Potential voclosporin clinical benefits

The Company believes that voclosporin has shown a number of key clinical benefits over the existing commercially available CNIs (tacrolimus & cyclosporine). Firstly, CNI assay results have indicated that voclosporin is approximately four times more potent than its parent molecule cyclosporine, which would indicate an ability to give less drug and produce fewer potentially harmful metabolites. Secondly, cyclosporine inhibits the enterohepatic recirculation of mycophenolic acid (“MPA”), the active metabolite of MMF. The net effect of co-administration of CsA with MMF is reduced MPA systemic exposure by as much as 50% (D. Cattaneo et al. American Journal of Transplantation, 2005:12(5);2937-2944.). This drug interaction has not been observed with voclosporin and it is not expected that MPA blood exposure levels will be reduced with voclosporin co-administration. This is an extremely important fact to consider as most patients being treated with voclosporin for LN will already be taking MMF. Furthermore, pharmacokinetic and pharmacodynamics (“PK-PD”) analysis indicate lower PK-PD variability for voclosporin versus tacrolimus or cyclosporine, to the extent that the Company believes flat-dosing can be achieved for voclosporin. The currently available CNIs require extensive therapeutic drug monitoring which can often be costly, confusing and time consuming for treating physicians.

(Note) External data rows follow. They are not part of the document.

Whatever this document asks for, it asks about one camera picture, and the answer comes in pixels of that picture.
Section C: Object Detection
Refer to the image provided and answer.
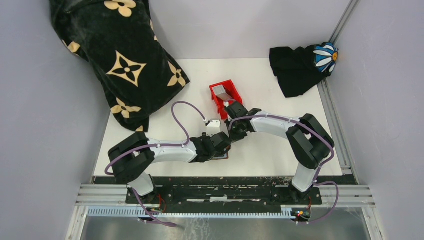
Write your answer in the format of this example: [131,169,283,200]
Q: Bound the red plastic bin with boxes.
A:
[209,79,243,120]

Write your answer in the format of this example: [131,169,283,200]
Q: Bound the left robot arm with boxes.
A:
[104,132,231,204]

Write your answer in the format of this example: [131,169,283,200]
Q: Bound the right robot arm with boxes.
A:
[224,100,335,204]

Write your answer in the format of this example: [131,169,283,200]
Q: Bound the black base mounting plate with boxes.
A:
[140,176,323,214]

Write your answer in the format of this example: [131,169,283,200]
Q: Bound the black cloth with daisy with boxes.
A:
[269,42,339,98]

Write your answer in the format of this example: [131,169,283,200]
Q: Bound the black blanket with beige flowers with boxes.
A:
[49,0,190,132]

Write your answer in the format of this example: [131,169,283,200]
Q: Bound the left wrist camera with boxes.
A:
[205,119,221,137]

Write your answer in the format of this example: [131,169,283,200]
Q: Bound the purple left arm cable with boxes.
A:
[104,100,210,228]

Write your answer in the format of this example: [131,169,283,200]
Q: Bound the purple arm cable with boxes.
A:
[227,98,340,225]
[104,100,210,228]

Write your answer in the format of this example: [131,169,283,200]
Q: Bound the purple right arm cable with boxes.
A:
[227,98,340,225]

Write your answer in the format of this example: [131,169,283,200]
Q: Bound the aluminium rail frame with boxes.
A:
[64,0,385,240]

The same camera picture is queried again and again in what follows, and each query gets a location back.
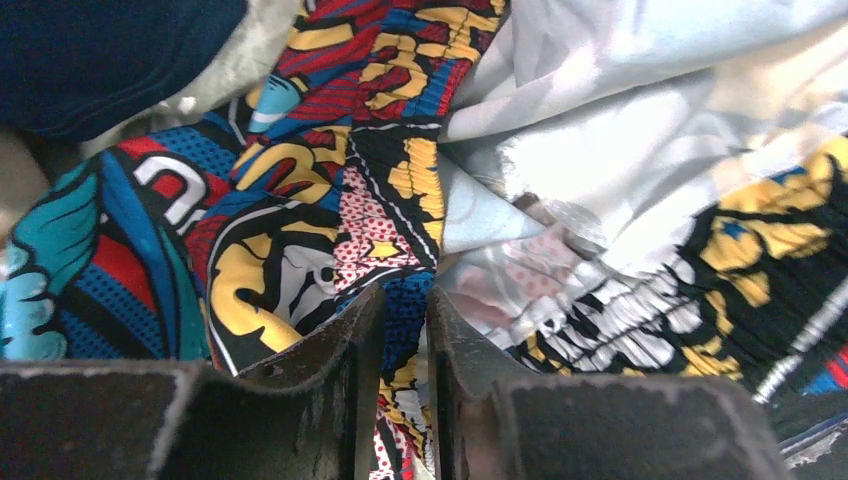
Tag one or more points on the navy hanging garment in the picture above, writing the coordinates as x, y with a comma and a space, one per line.
74, 69

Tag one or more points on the comic print shorts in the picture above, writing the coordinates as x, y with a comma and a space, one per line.
629, 188

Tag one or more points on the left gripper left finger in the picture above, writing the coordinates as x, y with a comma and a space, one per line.
306, 413

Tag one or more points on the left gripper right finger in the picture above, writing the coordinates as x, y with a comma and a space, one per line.
496, 419

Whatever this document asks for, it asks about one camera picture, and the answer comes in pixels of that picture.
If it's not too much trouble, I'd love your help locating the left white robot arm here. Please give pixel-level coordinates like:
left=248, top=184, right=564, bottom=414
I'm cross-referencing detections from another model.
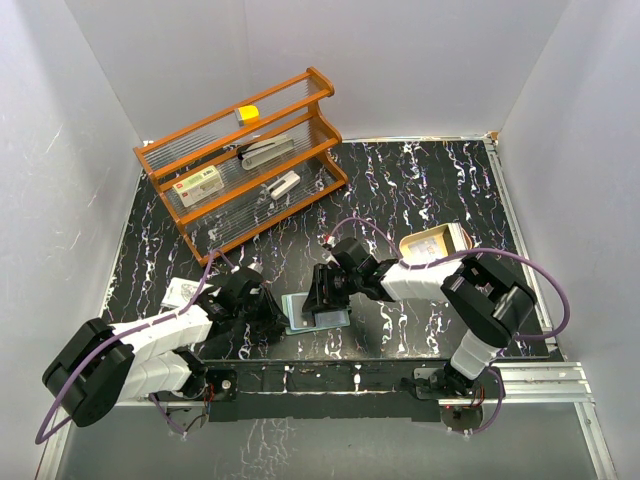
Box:
left=42, top=267, right=289, bottom=427

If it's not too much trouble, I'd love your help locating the grey black stapler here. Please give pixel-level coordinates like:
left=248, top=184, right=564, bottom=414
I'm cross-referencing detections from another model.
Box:
left=237, top=135, right=294, bottom=171

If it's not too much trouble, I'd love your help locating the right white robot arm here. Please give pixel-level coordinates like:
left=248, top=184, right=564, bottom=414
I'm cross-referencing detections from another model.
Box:
left=301, top=237, right=537, bottom=397

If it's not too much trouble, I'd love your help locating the small white stapler remover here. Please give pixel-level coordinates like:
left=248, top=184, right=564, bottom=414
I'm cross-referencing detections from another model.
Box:
left=267, top=170, right=301, bottom=201

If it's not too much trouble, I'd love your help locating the yellow grey tape measure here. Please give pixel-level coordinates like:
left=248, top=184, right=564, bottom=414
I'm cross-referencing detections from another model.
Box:
left=234, top=105, right=261, bottom=126

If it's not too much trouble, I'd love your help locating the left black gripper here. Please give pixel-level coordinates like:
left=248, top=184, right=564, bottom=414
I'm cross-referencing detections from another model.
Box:
left=235, top=283, right=291, bottom=334

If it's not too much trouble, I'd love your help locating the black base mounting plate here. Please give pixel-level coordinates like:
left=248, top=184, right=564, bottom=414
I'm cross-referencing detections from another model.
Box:
left=205, top=359, right=505, bottom=422

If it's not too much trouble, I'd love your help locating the aluminium frame rail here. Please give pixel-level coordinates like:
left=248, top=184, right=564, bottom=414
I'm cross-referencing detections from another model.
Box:
left=484, top=131, right=617, bottom=479

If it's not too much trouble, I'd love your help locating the white paper card with code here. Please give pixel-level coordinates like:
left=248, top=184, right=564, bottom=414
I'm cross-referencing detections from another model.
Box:
left=161, top=277, right=199, bottom=309

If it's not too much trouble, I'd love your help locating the stack of cards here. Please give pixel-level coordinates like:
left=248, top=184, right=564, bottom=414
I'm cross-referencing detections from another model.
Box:
left=448, top=222, right=473, bottom=252

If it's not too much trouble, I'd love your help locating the purple cable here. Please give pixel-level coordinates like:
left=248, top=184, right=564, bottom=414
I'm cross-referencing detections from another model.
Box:
left=34, top=248, right=241, bottom=446
left=324, top=217, right=571, bottom=344

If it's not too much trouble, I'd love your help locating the white blue patterned card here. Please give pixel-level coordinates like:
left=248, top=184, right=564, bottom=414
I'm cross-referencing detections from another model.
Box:
left=408, top=236, right=447, bottom=261

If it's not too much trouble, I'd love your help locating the green card holder wallet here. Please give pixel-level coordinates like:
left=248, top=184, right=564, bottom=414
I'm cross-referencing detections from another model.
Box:
left=281, top=293, right=350, bottom=335

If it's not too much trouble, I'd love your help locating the dark striped credit card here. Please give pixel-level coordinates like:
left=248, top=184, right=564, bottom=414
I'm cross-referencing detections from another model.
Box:
left=286, top=293, right=316, bottom=331

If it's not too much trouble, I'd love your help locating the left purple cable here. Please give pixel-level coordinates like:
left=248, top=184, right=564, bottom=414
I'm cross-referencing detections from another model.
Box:
left=34, top=248, right=241, bottom=446

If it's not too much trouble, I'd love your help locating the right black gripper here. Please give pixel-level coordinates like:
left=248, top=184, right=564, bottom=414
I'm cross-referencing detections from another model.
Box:
left=303, top=264, right=361, bottom=313

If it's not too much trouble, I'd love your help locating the orange wooden three-tier rack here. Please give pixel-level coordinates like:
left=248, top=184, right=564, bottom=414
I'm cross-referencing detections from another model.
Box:
left=134, top=67, right=348, bottom=264

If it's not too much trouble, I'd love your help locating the white staples box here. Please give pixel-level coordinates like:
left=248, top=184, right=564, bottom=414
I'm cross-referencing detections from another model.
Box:
left=172, top=166, right=224, bottom=208

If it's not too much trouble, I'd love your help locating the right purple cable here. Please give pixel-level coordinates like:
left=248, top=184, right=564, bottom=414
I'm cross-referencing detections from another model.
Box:
left=324, top=217, right=571, bottom=344

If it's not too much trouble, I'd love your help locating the beige card tray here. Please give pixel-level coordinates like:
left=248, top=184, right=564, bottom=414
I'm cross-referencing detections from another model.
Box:
left=399, top=222, right=473, bottom=264

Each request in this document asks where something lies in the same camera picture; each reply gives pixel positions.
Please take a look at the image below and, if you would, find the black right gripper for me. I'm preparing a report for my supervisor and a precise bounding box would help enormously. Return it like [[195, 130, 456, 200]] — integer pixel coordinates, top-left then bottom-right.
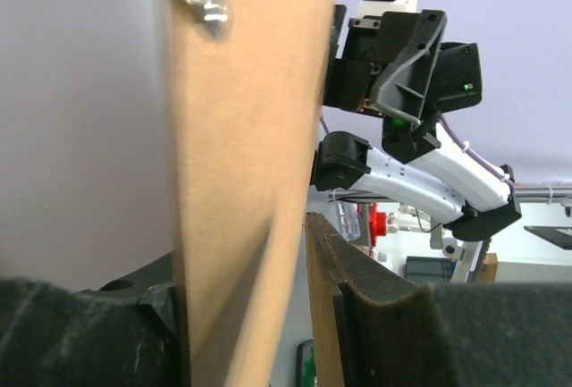
[[323, 4, 483, 164]]

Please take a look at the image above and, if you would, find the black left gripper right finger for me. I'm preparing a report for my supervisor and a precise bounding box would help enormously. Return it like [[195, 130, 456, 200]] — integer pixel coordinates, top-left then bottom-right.
[[305, 213, 571, 386]]

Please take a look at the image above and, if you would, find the brown frame backing board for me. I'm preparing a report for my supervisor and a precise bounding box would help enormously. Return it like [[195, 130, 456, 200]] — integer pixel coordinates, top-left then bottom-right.
[[167, 0, 335, 386]]

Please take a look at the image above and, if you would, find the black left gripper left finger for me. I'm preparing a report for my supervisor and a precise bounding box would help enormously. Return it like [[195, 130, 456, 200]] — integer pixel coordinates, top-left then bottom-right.
[[1, 254, 189, 386]]

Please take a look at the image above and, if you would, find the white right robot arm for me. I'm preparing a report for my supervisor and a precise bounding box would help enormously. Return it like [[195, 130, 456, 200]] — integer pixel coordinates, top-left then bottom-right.
[[311, 4, 521, 241]]

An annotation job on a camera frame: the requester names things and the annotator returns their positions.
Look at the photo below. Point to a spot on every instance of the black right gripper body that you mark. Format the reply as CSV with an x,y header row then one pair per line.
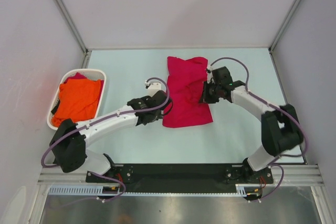
x,y
218,87

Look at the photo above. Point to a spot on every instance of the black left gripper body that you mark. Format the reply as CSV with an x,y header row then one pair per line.
x,y
157,116

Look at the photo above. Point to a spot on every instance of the crimson red t-shirt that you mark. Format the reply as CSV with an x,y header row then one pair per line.
x,y
185,82

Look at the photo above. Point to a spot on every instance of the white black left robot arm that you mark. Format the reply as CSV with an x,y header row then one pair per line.
x,y
70,143

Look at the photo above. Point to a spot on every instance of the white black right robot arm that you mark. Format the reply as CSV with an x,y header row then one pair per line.
x,y
280,131

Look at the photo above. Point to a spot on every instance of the white plastic laundry basket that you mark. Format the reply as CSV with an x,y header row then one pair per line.
x,y
92,74

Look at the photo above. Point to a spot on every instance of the orange t-shirt in basket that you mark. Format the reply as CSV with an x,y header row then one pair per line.
x,y
79,100

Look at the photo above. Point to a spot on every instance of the dark red shirt in basket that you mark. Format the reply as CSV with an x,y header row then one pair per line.
x,y
77,76

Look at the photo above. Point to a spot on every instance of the black garment in basket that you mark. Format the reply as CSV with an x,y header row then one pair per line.
x,y
55,108

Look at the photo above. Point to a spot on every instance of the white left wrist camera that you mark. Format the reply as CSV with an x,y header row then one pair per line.
x,y
153,88

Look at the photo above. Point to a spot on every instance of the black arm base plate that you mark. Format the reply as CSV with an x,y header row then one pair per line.
x,y
188,178

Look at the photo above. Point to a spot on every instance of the white slotted cable duct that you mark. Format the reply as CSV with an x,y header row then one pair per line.
x,y
74,190

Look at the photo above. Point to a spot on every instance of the aluminium frame rail front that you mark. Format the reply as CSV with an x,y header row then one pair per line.
x,y
294,175

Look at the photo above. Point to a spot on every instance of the aluminium corner post right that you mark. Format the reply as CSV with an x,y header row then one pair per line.
x,y
284,25

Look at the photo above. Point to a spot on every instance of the aluminium corner post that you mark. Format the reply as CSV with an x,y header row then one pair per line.
x,y
71,25
284,25

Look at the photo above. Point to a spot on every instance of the aluminium corner post left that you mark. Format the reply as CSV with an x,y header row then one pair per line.
x,y
71,25

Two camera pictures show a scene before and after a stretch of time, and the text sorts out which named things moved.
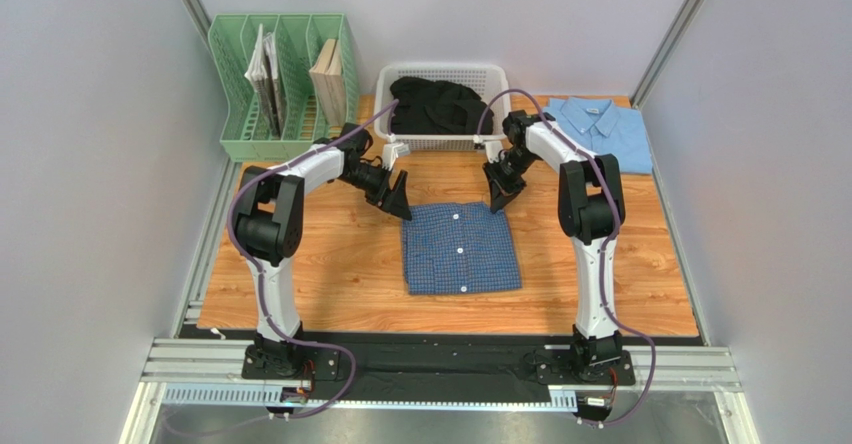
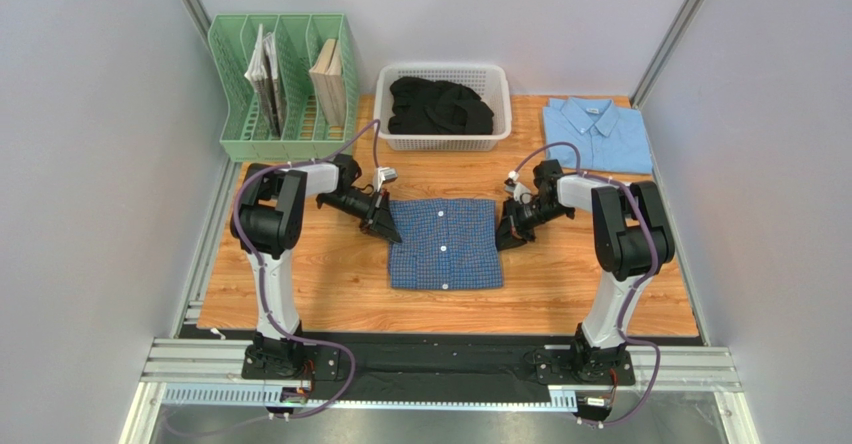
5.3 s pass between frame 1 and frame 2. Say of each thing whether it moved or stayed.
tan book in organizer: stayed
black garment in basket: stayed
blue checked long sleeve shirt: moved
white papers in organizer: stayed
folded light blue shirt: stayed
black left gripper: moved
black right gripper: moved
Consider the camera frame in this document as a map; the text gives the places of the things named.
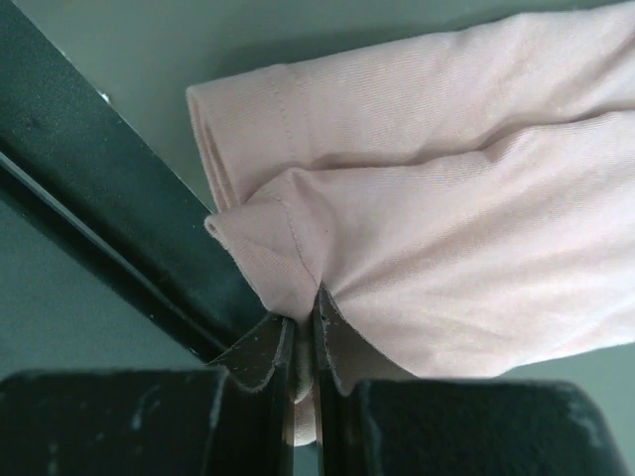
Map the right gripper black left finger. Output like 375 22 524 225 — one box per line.
1 314 295 475

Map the pink printed t-shirt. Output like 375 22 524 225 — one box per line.
186 0 635 447

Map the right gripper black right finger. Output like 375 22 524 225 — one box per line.
313 289 628 475

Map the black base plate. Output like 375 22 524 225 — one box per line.
1 1 265 361

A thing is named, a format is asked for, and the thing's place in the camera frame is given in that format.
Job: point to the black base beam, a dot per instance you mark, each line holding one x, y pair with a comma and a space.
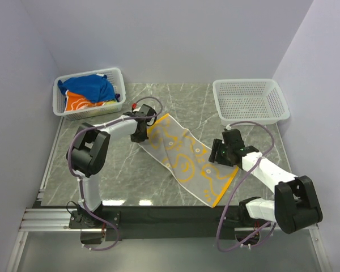
145, 222

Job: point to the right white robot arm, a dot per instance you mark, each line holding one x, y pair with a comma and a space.
295, 204

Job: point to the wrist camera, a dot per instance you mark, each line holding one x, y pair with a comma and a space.
228, 128
136, 107

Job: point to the left white plastic basket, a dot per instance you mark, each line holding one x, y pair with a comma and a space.
113, 75

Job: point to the blue towel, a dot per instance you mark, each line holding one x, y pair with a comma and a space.
95, 87

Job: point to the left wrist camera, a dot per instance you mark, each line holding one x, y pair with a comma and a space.
136, 107

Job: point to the white plastic basket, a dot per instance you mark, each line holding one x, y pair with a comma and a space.
257, 100
113, 75

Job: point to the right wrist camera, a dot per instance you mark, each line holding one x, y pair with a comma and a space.
228, 128

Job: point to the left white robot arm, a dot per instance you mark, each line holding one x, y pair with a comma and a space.
87, 153

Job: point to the yellow duck towel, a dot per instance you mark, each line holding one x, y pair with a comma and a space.
187, 159

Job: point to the right white plastic basket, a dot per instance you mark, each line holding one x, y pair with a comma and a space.
257, 100

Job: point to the orange towel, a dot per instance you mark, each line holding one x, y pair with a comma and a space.
75, 102

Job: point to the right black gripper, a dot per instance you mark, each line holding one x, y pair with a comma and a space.
217, 145

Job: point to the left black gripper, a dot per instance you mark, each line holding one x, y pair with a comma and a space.
138, 139

In a head-to-head study comparing voclosporin against cyclosporine in the treatment of psoriasis, cyclosporine was shown to cause significant increases in lipid levels as compared to voclosporin. The difference was statistically significant. This is important considering the fact that most lupus patients die of cardiovascular disease. In another study comparing voclosporin against tacrolimus in patients undergoing renal transplantation, the voclosporin group experienced a statistically significantly lower incidence of glucose intolerance and diabetes than tacrolimus treated patients. Additionally, in the Japanese tacrolimus study that led to the approval of this drug in Japan, almost 15% of tacrolimus patients experienced glucose intolerance (Miyasaka N, Kawai S, Hashimoto H. Efficacy and safety of tacrolimus for lupus nephritis: a placebo-controlled double-blind multicenter study. Mod Rheumatol. 2009;19(6):606-15. Epub 2009 Aug 18). This is a major limitation for physicians wanting to use this agent in lupus and is a well described side effect of tacrolimus.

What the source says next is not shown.